Entries provided >>
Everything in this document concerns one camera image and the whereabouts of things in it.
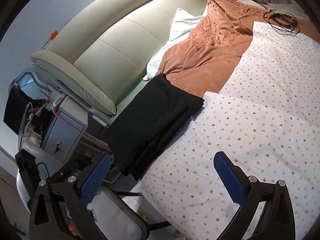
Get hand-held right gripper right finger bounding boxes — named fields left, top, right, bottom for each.
left=213, top=151, right=296, bottom=240

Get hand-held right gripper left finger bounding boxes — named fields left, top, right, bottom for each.
left=28, top=152, right=112, bottom=240

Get black pants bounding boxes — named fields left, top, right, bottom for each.
left=109, top=73, right=205, bottom=182

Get grey office chair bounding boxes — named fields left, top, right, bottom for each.
left=82, top=187, right=176, bottom=240

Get grey white nightstand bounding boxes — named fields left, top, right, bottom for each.
left=40, top=94, right=89, bottom=157

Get floral printed bed sheet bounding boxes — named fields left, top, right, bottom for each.
left=139, top=20, right=320, bottom=239

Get black device stand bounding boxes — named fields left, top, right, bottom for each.
left=14, top=148, right=48, bottom=201

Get black box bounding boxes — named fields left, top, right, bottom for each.
left=32, top=108, right=54, bottom=137

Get black monitor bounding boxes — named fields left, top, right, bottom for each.
left=3, top=85, right=29, bottom=136

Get light blue framed panel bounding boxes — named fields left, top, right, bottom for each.
left=10, top=69, right=41, bottom=98

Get cream padded headboard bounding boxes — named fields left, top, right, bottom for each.
left=30, top=0, right=209, bottom=117

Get brown blanket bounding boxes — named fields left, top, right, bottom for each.
left=156, top=0, right=269, bottom=98

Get mint green pillow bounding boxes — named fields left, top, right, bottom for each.
left=142, top=7, right=209, bottom=82

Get pale green mattress sheet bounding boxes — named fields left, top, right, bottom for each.
left=114, top=0, right=312, bottom=125

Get red cable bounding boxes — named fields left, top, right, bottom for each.
left=45, top=85, right=88, bottom=134

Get orange wall decoration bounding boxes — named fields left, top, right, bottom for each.
left=41, top=30, right=60, bottom=51

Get black cable bundle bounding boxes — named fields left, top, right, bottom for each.
left=262, top=9, right=302, bottom=37

What to produce >> No line before the one containing "Get black cable" belongs in the answer; give again exactly that line and all lines after it through the end of the data.

Result >>
Get black cable bundle bounding boxes — named fields left, top, right, bottom for each.
left=262, top=9, right=302, bottom=37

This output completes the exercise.